Struggling Marriages

“To her husband she was understanding, even affectionate, though they slept as if there were an agreement between them; not so much as a foot ever touched. There was an agreement, it was marriage.”

-James Salter, Light Years

I read Light Years by James Salter and Behold the Dreamers by Imbolo Mbue for my writing course. (I’ve already returned Light Years to the library, so only Behold the Dreamers is pictured.) These are, on paper, very different novels. Light Years is about an upper-class Jewish-American family in the 1950s and 1960s, and Behold the Dreamers is about a family from Cameroon who emigrate to New York in the years before the 2008 crash. Both novels are about marriage, though, and offer great insight into the ways in which tensions rise, and are aggravated or appeased, between two people.

Light Years might be one of the most technically perfect books that I’ve ever read. Salter moves across decades and between characters, his dialogue is clear and sparse, his sentences are complex and understandable. I’ve never been so jealous of someone’s pacing. This book is clearly written by someone who knew how to create a novel. I’d recommend it just for that, for anyone interested in the craft of writing, but it’s also a moving look at ageing and growing apart from people. The couple at the center of Light Years, Nedra and Viri, do not stay together; they both have affairs during the marriage, and they divorce amicably, almost expectantly. Salter writes really entertaining summations of characters in a sentence or two. This one is about Nedra: “She used the figure forty, in truth she was forty-one. She was miserable. She was content. She would do her yoga, read, calm herself as one calms a cat.” This one is about Viri’s second wife: “She had a small car, many pairs of shoes, she said wistfully, some money in Switzerland; she was like a meal all prepared.” Light Years has some quite funny passages about dinner parties, as well. He writes fantastic dialogue, and I could picture all of his scenes very clearly. As the novel progresses and the characters age, there are fewer funny scenes are more passages about death, and while this was sad, it also felt very real. I recommend this to anyone who wants to read a well-written story about family, marriage, and ageing.

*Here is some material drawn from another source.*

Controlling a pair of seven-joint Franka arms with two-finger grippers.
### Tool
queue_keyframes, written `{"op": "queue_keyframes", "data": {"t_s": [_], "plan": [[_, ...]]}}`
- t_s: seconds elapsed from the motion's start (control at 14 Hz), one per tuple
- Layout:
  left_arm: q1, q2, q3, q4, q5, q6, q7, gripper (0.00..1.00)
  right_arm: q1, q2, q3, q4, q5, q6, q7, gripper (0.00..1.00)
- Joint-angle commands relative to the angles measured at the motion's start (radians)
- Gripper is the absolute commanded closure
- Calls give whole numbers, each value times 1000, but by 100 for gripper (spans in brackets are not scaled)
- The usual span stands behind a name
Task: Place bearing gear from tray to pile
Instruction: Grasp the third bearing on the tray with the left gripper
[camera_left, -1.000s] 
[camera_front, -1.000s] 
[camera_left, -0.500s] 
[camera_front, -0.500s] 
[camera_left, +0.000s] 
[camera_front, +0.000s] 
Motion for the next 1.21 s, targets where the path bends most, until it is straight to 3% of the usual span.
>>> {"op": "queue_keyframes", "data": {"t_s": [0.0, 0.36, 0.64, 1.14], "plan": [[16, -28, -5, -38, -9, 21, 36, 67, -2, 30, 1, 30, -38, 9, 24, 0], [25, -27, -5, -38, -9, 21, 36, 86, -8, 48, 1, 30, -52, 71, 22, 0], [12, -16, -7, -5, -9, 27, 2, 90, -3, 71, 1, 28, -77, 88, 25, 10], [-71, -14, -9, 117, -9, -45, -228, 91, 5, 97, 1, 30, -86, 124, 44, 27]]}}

In Behold the Dreamers by Imbolo Mbue, the husband Jende works as a chauffeur for a high-up banker at Lehman Brothers, and his wife Neni is a pharmacology student who ends up working as a temporary housekeeper for the banker’s wife. It shows that the immigrant experience in New York City in the 2010s is intense, sometimes unrewarding. Jende and Neni depend on a (frankly, highly suspicious) immigration lawyer’s plan to grant Jende asylum to remain in the country, and their anxiety about deportation affects their marriage and their careers. Mbue has created very vivid characters. I felt like I knew Jende and Neni well by the end of the novel, and I understood why both of them make potentially poor choices. Mbue also writes chapters from the point of view of the Edwards’, the couple whom Jende and Neni work for, and I was less convinced by those. It felt a little like the chapters near the end of The Female Persuasion; they were well written, but they weren’t about the characters I had invested in. The only thing I didn’t like about the book was the way the 2008 crash was handled. Mbue’s narration of it involved a lot of stressed conversations that Jende overhears while driving Clark around, and since I knew what would happen, I didn’t find it as suspenseful as I felt I should have. This is a great story about immigration in twenty-first century America, though, and I recommend it to anyone interested in that or in stories about POC in America in general. The central question is about what you’re willing to sacrifice to say you live in America, and I loved how Mbue resolved the story.